→ What you will do
Read through the data and report every line in which the word "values" occurs.

→ Available data
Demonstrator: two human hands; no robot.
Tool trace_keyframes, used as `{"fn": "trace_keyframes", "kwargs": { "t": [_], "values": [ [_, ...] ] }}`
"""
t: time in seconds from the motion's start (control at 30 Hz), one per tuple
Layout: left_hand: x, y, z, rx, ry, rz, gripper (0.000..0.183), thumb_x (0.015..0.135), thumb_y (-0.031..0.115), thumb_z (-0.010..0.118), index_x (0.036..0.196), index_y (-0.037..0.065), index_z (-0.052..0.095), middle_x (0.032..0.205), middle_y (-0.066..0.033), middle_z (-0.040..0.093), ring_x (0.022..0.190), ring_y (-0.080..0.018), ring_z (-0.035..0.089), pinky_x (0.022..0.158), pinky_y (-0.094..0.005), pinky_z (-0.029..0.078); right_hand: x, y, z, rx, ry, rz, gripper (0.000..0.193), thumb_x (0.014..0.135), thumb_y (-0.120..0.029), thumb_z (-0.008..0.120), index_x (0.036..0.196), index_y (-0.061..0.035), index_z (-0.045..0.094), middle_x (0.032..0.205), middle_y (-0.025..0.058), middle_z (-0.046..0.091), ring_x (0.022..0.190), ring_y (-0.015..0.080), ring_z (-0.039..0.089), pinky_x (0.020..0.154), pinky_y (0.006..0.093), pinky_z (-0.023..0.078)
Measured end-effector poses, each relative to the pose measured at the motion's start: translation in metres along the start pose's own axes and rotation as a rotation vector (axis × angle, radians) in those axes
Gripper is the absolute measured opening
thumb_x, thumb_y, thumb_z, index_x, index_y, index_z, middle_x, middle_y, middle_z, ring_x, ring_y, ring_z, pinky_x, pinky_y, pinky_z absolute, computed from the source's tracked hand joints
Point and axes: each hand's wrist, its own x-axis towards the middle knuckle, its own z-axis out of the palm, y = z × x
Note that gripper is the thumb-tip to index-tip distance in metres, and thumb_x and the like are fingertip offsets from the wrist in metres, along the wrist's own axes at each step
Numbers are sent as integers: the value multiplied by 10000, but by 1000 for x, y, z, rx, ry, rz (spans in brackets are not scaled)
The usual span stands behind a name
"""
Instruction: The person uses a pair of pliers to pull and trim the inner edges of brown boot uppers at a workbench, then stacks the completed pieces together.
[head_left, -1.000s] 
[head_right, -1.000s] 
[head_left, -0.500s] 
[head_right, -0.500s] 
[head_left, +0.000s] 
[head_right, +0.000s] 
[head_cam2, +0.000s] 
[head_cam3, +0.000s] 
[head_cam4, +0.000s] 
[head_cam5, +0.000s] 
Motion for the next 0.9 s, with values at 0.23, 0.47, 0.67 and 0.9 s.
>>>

→ Exercise answer
Tool trace_keyframes, used as `{"fn": "trace_keyframes", "kwargs": { "t": [_], "values": [ [_, ...] ] }}`
Motion for the next 0.9 s, with values at 0.23, 0.47, 0.67 and 0.9 s.

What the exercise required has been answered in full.